Collecting a large number of coupons

This post is an addendum to the recent post Reviewing a thousand things. We’re going to look again at the coupon collector problem, randomly sampling a set of N things with replacement until we’ve collected one of everything.

As noted before, for large N the expected number of draws before you’ve seen everything at least once is approximately

N( log(N) + γ )

where γ is Euler’s constant.

A stronger result using a Chernoff bound says that for any constant c, the probability that the number of draws exceeds

N( log(N) + c )

approaches

1 − exp( − exp(−c))

as N increases. See [1].

I said in the earlier post that if you were reviewing a thousand things by sampling flash cards with replacement, there’s a 96% chance that after drawing 10,000 cards you would have seen everything. We could arrive at this result using the theorem above.

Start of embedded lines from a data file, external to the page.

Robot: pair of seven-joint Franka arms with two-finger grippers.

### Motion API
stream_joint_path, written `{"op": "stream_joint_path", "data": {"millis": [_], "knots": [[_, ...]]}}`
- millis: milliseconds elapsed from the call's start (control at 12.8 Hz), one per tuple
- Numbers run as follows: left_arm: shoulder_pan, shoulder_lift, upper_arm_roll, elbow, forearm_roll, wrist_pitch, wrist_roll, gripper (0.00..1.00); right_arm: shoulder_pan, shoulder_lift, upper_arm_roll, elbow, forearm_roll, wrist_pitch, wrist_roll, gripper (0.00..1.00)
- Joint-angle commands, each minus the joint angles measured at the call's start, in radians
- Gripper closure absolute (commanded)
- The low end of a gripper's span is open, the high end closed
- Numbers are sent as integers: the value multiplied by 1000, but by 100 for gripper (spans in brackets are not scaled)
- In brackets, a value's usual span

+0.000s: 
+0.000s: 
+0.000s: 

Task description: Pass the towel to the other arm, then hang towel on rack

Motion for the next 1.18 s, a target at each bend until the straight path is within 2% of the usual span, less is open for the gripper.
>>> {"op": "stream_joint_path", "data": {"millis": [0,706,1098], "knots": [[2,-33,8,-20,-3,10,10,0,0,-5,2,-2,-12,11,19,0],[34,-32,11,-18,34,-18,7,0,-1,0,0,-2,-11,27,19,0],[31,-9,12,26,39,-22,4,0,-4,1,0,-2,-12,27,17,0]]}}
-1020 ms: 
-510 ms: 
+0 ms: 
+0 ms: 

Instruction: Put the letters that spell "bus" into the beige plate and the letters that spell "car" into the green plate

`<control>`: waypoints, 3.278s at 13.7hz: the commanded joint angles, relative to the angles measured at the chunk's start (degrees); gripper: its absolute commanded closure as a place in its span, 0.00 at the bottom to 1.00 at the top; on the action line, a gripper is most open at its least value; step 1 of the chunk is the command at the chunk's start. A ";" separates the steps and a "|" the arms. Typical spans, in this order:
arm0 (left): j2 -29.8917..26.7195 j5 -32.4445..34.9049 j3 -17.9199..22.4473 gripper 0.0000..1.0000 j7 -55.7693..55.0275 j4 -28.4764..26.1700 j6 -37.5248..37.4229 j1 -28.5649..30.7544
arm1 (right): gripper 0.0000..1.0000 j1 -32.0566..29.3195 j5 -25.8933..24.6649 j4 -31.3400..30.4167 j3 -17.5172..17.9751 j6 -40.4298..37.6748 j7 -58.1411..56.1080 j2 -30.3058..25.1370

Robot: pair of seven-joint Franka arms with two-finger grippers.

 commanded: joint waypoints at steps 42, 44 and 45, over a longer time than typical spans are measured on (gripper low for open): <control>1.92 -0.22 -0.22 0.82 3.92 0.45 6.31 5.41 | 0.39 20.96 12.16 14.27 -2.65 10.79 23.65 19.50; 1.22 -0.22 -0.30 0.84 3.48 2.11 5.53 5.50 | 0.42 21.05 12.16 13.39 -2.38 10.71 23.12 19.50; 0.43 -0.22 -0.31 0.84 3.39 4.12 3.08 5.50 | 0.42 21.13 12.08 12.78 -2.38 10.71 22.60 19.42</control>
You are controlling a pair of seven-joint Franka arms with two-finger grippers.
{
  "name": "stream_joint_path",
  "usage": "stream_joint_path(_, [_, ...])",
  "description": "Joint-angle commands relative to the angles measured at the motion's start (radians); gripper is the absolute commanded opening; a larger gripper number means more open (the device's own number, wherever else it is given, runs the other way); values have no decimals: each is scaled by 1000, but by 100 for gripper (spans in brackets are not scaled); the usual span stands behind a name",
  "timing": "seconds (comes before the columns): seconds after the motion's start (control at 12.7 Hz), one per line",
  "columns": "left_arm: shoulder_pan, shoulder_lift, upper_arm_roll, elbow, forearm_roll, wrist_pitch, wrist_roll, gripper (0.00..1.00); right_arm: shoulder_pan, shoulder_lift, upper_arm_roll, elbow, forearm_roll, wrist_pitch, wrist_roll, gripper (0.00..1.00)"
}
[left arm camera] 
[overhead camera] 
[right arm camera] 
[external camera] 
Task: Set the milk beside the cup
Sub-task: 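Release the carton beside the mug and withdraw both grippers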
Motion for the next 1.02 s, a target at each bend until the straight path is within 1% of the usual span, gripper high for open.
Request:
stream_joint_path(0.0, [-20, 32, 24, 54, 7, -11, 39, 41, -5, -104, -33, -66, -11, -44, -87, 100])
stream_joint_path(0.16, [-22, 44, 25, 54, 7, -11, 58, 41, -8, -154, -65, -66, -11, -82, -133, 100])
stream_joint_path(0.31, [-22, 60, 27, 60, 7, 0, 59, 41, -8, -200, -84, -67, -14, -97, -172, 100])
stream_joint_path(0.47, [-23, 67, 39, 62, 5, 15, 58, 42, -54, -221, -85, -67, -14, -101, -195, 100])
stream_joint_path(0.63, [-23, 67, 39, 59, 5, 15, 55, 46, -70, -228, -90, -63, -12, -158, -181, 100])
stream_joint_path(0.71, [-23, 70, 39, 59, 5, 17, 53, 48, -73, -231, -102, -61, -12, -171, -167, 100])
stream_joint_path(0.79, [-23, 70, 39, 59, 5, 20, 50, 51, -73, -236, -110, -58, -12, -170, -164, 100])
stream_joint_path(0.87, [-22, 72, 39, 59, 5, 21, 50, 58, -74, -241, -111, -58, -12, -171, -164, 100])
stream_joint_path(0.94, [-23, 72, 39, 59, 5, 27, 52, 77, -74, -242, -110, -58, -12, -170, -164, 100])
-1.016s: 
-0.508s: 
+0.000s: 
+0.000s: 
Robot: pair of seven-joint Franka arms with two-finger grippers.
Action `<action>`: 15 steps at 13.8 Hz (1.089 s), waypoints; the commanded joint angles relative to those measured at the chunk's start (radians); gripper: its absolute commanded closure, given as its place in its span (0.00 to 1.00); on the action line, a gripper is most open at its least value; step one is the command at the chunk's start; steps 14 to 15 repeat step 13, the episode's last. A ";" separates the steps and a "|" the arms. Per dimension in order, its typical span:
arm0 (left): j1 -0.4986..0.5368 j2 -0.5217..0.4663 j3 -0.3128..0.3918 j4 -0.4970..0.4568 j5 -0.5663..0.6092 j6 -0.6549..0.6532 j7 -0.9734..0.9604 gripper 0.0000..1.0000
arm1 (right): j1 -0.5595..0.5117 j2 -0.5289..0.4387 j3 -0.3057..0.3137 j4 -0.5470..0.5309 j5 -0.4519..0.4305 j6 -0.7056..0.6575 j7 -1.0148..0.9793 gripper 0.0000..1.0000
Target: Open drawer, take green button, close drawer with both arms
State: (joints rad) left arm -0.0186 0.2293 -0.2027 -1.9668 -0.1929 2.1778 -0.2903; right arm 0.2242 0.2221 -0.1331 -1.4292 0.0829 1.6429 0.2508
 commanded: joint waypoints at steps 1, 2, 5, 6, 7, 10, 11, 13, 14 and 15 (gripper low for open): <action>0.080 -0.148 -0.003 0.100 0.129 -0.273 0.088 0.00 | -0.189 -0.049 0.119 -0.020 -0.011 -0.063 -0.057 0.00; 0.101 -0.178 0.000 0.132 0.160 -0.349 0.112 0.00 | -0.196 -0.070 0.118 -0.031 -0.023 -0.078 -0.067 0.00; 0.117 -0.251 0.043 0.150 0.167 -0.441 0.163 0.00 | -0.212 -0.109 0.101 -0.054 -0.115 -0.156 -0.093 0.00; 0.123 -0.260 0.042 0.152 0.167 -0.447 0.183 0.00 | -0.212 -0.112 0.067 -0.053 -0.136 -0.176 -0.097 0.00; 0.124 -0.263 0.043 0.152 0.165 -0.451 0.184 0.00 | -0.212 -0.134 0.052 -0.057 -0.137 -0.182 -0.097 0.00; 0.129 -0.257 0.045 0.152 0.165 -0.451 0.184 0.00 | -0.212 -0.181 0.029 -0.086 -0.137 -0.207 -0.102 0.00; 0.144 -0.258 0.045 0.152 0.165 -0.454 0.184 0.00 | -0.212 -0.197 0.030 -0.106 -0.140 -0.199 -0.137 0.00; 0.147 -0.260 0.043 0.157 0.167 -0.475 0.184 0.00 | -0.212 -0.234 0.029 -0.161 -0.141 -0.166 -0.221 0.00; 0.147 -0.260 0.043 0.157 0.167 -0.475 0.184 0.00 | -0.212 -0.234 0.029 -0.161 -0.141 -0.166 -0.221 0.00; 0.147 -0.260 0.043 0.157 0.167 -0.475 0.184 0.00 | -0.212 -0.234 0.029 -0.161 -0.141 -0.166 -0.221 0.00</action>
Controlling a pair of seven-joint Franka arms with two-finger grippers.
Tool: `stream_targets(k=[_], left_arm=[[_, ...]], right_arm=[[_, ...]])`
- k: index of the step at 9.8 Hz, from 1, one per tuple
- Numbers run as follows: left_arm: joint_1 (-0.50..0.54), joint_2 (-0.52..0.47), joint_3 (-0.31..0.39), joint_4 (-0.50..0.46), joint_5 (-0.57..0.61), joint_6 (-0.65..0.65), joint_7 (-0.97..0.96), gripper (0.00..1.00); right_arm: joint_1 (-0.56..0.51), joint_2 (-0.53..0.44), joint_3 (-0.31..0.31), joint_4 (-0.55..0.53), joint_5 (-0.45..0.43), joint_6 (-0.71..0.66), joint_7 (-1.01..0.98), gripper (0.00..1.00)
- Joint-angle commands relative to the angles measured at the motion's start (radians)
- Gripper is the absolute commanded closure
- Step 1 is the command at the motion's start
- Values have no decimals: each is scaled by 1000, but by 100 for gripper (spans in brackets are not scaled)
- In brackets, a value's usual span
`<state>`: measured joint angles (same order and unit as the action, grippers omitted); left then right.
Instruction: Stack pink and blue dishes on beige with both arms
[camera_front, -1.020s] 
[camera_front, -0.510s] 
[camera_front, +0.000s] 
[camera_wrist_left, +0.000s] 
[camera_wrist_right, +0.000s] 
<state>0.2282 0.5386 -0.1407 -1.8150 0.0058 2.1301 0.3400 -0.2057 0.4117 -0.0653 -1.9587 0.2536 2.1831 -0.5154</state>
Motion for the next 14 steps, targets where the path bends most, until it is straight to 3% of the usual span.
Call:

If N = 1,000 and we want N( log(N) + c ) to equal 10,000, we set c = 3.092. Then we find

1 − exp( − exp(−c) ) = 0.0444

which is consistent with saying there’s a 96% chance of having seen everything, 95.56% if you want to be more precise.

[1] Michael Mitzenmacher and Eli Upfal. Probability and Computing: Randomized Algorithms and Probabilistic Analysis. Cambridge University Press, 2005.